Se
il pensiero grava sull’anima e la opprime, ecco che la poesia insinua
in essa un soffio lieve e la protegge. (Virginia
Varriale)
“A piccoli passi dentro la poesia, Una lettura
degli Idilli di Messina di Friedrich Nietzsche” - Paolo Loffredo editore -, ultimo lavoro di Virginia Varriale,
è un testo davvero originale: le poesie, gli Idilli, di Nietzsche sono letti da
Virginia Varriale non attraverso un commento in prosa, pur presente a margine degli
stessi, ma attraverso le sue poesie. Non a caso le poesie di Virginia
costituiscono la prima parte del libro; la visione poetica della Varriale è la
preparazione necessaria per una lettura molto originale della poesia di Nietzsche.
La poetessa scrive a partire da sé, con tutta quella sapienza
femminile che deriva da relazioni con donne importanti, letterarie e non, ma sempre
incarnate, da lei conosciute da tempo o frutto di recenti e felicissimi
incontri (pensiamo al bell’omaggio a Lucia Mastrodomenico riportato nella
pagina che precede la prefazione).
La
lettura del libro porta a riflessioni tutt’affatto semplici. Riprendiamo alcune
frasi dal libro e proviamo a farle divenire esempi:
“A
piccoli passi dentro la poesia” invita a considerare il “divorzio tra poesia e filosofia che caratterizza il pensiero
occidentale” non inevitabile. La Varriale ci illustra perché, non di
divorzio si tratta, ma, frequentemente, di matrimonio felice.
Come
si può differenziare tra arte, razionalità e poesia? Quando arte, poesia e ragione
contribuiscono a metterci in ascolto, non possono essere separate; il
collegamento tra loro diviene legame che porta al progredire della conoscenza e
della sapienza.
Chi si ferma è perduto ma perde tutto chi non
si ferma mai.
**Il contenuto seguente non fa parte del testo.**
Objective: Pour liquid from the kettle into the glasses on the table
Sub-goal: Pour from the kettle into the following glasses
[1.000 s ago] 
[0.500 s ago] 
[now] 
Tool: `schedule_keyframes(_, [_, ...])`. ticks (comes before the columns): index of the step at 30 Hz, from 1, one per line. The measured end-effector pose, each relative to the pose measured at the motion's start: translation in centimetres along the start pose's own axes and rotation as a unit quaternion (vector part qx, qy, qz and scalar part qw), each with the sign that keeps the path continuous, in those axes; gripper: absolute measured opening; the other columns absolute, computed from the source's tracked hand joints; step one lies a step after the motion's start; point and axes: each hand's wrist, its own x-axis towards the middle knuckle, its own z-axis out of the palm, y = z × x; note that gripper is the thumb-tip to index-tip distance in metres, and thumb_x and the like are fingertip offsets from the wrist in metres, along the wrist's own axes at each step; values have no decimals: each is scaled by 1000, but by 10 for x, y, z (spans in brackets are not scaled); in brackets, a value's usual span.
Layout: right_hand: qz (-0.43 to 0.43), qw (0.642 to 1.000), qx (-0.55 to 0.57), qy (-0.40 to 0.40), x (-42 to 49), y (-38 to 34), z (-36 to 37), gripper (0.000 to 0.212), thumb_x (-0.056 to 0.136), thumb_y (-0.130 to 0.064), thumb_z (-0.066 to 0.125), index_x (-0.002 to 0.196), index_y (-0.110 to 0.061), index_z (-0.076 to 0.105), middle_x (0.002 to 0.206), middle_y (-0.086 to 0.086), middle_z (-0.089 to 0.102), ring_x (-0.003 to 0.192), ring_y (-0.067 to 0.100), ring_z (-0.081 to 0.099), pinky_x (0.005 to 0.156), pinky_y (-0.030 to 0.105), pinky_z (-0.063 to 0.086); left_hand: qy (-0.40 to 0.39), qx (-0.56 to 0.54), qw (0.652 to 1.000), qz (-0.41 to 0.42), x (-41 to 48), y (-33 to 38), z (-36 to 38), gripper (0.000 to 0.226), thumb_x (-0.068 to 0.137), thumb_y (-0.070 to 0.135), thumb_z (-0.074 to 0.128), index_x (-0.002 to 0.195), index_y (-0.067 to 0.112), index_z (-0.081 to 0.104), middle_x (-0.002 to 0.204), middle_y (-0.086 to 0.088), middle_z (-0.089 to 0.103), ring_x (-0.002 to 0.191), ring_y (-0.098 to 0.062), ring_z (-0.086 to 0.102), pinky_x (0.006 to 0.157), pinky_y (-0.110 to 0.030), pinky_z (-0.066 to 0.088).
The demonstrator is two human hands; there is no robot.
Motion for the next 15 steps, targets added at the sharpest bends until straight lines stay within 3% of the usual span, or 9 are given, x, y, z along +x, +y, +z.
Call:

Un
ribaltamento di intenti che fa riflettere, sul senso del progredire nella vita,
di ognuno di noi.
“La
cura” (Non lo sanno, sono semi / e per
fiorire / ci vogliono cure/ e il desiderio/ di fiorire) dell’insegnamento,
mestiere primo di Virginia che, fortunatamente, la Varriale continua a
praticare, in uno con la sua riflessione teorica.
A
piccoli passi dentro la poesia, come quando Virginia scrive “Che lo sguardo resti libero, per vedere orizzonti trasparenti
/rispetto a chi ha dinanzi muri opachi/ su cui è destinato a sbattere/ perché
incapace di essere se stesso.”
Ed
ancora: “L’azzurrità delle cose va
cercata / Altrimenti tutto diventa amorfo e sabbioso”
Di
tante cose abbiamo bisogno ma, alla sabbia, preferiamo le rocce ed all’amorfo
preferiamo di gran lunga la regolare armonia.
Armonia
ed egualità testimoniano del lucido impegno sociale dell’autrice che, da insegnante
e pensatrice, offre spunti formativi, educativi: “Egualità non può essere livellamento/ ma incontro di curvature
diverse/ tutte necessarie/ a che si crei armonia”
Le poesie come Frammezzo, Senso panico, Io, cosa?, a, E
poi, Un giorno qualunque, costituiscono
un vero e proprio codice per leggere con uno specifico registro gli Idilli come
Il principe Vogelfrei, il brigantino detto Angiolina, Mistero notturno,
Uccello albatro e Giudizio d’uccello; la chiave del codice è la poesia; il poiein con il suo linguaggio rende
possibile al pensiero di potersi esprimere, al di la dei significati, con
quella “irrazionalità barbaramente bella”,
che la poesia porta con se. E’dunque un modo di armonizzare, di colmare quello
iato che la filosofia e la scienza lasciano nell’animo umano rispetto alla loro
natura.
Il libro di Virginia, con le sue liriche, ci dice che non è
possibile tenere un discorso sulla poesia; “si può indagare sul dire poetico
del poeta, il quale non fa poesia sulla poesia, ma è l’unico che ne ha
familiarità: si spinge avanti e resta in attesa”.